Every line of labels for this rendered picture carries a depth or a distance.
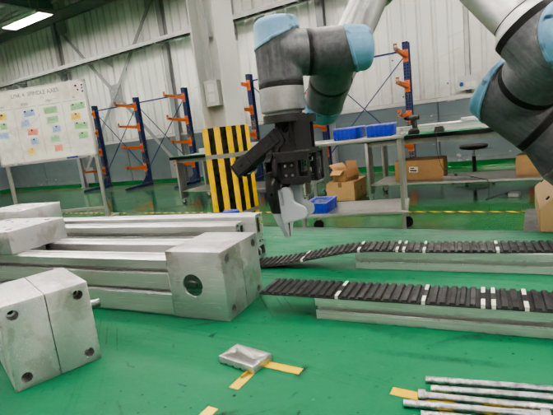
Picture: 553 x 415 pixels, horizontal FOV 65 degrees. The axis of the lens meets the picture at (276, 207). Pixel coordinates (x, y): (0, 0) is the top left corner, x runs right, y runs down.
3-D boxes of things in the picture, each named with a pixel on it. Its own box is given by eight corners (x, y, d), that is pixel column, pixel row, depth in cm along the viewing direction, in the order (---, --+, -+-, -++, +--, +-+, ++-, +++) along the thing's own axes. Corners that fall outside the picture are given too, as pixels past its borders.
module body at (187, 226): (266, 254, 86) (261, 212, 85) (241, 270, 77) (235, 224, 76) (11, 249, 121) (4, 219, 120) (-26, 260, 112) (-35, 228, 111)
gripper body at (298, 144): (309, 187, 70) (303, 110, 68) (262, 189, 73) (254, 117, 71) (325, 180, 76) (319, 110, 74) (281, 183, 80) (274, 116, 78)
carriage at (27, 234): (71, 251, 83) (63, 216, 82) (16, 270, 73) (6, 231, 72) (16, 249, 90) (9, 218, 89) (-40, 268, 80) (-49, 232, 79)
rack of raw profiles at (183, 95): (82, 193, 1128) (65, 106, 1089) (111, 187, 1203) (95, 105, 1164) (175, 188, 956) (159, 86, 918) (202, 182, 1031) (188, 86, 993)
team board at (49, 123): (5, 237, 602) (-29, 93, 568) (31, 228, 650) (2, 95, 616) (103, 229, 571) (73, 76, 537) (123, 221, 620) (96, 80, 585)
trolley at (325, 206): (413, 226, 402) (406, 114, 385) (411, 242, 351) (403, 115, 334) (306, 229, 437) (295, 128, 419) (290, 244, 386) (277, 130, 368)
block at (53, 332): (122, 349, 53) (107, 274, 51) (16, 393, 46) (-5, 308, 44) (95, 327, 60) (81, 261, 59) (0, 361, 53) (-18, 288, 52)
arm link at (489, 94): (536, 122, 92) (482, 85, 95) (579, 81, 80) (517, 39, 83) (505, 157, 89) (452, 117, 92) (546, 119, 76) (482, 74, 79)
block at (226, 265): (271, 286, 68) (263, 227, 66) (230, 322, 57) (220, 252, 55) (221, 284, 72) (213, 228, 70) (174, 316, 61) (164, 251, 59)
--
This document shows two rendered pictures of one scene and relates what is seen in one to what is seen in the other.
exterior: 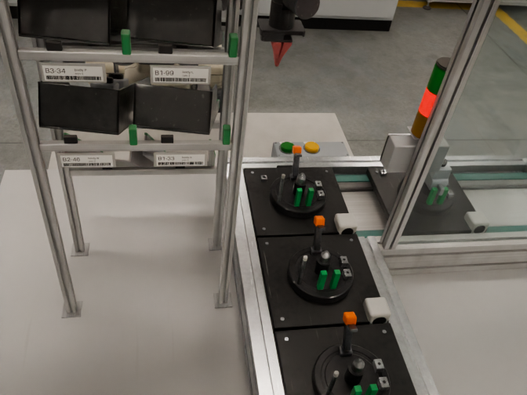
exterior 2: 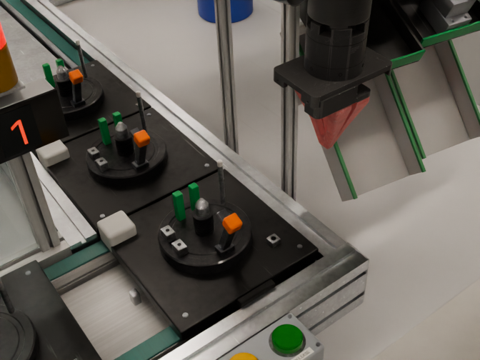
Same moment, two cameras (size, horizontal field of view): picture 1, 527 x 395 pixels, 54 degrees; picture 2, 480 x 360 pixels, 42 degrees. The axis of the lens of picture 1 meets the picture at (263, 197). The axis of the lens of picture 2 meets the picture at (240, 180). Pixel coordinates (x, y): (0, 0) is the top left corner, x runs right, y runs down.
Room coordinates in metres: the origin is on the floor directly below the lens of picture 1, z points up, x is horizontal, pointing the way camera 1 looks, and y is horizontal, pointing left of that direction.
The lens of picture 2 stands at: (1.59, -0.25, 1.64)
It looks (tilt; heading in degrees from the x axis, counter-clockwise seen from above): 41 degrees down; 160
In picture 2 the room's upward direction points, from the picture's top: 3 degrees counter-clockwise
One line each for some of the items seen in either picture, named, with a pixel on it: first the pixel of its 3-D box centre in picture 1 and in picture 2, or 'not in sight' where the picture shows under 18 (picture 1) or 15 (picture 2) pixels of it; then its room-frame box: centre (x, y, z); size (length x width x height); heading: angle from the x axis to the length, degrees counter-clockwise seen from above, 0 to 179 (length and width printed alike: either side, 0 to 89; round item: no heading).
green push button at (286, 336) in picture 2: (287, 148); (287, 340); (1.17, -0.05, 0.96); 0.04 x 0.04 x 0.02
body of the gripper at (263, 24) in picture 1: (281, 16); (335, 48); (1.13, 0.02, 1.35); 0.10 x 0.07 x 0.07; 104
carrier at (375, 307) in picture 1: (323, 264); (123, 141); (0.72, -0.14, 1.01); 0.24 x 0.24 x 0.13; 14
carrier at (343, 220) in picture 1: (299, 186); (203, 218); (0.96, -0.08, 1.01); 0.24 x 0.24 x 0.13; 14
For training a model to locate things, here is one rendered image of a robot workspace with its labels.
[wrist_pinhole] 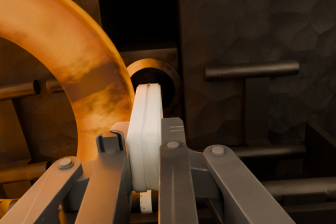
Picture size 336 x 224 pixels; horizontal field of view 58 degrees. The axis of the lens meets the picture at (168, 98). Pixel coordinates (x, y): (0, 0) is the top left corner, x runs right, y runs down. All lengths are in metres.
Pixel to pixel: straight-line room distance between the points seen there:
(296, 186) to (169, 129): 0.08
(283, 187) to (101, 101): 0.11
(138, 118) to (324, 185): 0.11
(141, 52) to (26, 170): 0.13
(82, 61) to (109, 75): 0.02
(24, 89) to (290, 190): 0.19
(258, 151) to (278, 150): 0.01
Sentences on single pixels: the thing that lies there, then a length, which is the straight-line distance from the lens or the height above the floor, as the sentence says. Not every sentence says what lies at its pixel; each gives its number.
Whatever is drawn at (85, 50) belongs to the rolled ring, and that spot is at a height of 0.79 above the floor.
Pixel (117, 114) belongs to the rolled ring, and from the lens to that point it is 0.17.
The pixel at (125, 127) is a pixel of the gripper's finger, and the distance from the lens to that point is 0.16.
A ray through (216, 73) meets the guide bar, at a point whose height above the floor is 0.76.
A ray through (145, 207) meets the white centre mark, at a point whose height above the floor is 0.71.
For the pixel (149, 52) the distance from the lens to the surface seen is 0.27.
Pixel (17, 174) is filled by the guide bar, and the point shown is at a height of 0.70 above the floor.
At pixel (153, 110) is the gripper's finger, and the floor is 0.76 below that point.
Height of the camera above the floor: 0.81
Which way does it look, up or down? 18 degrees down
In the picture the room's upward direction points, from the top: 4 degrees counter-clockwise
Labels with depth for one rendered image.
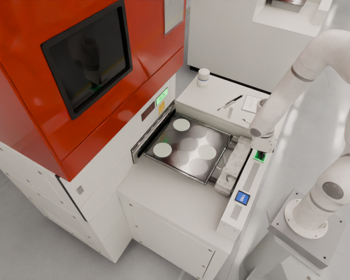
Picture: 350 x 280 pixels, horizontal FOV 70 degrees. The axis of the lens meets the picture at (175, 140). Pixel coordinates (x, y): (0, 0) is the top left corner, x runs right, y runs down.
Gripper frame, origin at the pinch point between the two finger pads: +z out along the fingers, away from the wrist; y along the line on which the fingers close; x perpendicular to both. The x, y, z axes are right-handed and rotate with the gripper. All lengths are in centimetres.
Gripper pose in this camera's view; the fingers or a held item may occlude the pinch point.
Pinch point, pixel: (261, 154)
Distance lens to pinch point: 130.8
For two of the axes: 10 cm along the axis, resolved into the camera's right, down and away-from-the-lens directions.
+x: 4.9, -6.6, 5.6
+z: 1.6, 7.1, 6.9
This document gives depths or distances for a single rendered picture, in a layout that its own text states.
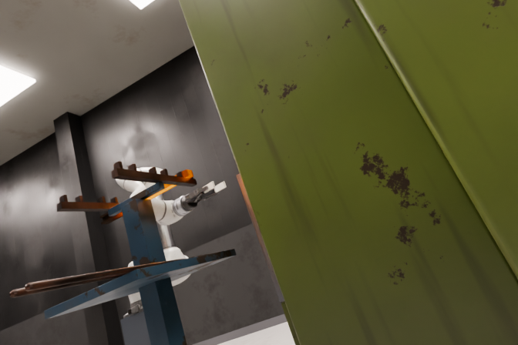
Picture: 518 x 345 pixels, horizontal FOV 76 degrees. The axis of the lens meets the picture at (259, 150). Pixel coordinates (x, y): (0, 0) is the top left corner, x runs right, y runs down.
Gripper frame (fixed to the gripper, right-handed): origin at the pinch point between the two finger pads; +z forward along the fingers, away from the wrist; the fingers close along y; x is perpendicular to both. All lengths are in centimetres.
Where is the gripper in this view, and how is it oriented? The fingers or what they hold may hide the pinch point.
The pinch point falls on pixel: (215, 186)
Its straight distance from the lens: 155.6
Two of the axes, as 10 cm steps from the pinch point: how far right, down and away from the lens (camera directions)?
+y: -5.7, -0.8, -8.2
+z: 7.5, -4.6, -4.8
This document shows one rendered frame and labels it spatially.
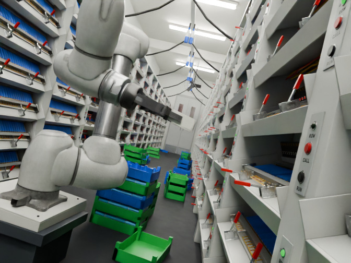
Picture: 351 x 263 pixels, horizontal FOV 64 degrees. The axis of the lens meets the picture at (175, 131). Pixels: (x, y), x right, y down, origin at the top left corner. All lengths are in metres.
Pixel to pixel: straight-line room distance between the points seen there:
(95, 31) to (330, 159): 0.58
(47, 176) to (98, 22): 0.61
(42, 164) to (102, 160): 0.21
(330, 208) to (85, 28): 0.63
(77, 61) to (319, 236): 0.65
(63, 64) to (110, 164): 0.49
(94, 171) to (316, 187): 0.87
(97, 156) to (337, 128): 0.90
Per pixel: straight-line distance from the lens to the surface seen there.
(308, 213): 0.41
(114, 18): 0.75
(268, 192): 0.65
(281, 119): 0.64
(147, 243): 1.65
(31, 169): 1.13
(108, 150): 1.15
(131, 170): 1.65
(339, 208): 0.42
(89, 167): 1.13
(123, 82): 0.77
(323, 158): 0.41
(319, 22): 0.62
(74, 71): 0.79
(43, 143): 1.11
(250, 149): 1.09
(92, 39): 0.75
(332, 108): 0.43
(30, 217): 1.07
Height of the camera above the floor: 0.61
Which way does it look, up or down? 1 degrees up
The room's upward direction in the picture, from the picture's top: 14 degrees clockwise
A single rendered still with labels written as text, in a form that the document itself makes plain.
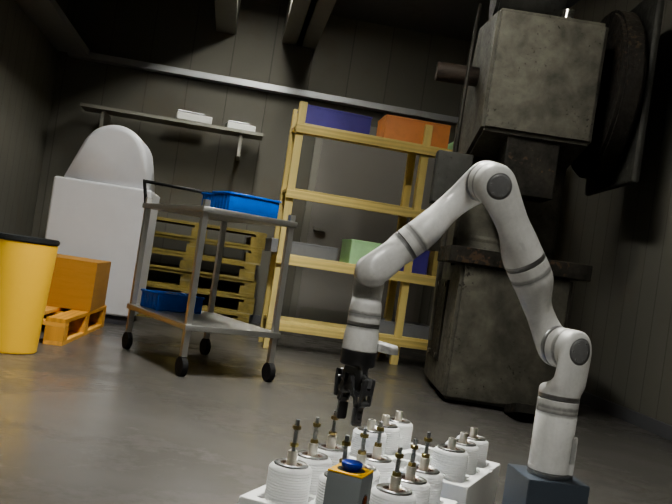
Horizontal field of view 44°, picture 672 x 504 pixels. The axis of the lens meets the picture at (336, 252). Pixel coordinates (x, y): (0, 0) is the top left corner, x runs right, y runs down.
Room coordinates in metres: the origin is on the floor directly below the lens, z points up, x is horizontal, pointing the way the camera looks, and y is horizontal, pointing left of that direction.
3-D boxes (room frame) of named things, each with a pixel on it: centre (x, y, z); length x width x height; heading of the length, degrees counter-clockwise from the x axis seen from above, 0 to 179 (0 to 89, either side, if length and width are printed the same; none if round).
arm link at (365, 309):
--
> REQUIRED WORK
Take the material above from the line bearing "Every line of" through the line bearing "block at (53, 332): (122, 349, 53)" and write it out exactly, both end lines included. Pictures stay out.

> EXERCISE OUTPUT
Every line of labels for this rendered picture carries a depth or a distance.
Picture: 553 x 415 pixels, horizontal FOV 65 degrees. The axis of the lens meets the picture at (276, 207). Pixel coordinates (x, y): (0, 0) is the top left corner, x runs right, y runs down.
3-D boxes of things in the picture, each named with a pixel on it. Its own box is given by eight corners (x, y, d), that is pixel column, pixel row, depth in cm along the viewing direction, in the order (---, --+, -+-, -++, +--, +-+, ++-, +++) along the thing's own axes. Corners that fall outside the picture are given too, as pixels past its borders.
module body at (187, 226): (266, 254, 86) (261, 212, 85) (241, 270, 77) (235, 224, 76) (11, 249, 121) (4, 219, 120) (-26, 260, 112) (-35, 228, 111)
gripper body at (298, 144): (309, 187, 70) (303, 110, 68) (262, 189, 73) (254, 117, 71) (325, 180, 76) (319, 110, 74) (281, 183, 80) (274, 116, 78)
carriage at (27, 234): (71, 251, 83) (63, 216, 82) (16, 270, 73) (6, 231, 72) (16, 249, 90) (9, 218, 89) (-40, 268, 80) (-49, 232, 79)
rack of raw profiles at (183, 95): (82, 193, 1128) (65, 106, 1089) (111, 187, 1203) (95, 105, 1164) (175, 188, 956) (159, 86, 918) (202, 182, 1031) (188, 86, 993)
team board at (49, 123): (5, 237, 602) (-29, 93, 568) (31, 228, 650) (2, 95, 616) (103, 229, 571) (73, 76, 537) (123, 221, 620) (96, 80, 585)
trolley at (325, 206): (413, 226, 402) (406, 114, 385) (411, 242, 351) (403, 115, 334) (306, 229, 437) (295, 128, 419) (290, 244, 386) (277, 130, 368)
block at (53, 332): (122, 349, 53) (107, 274, 51) (16, 393, 46) (-5, 308, 44) (95, 327, 60) (81, 261, 59) (0, 361, 53) (-18, 288, 52)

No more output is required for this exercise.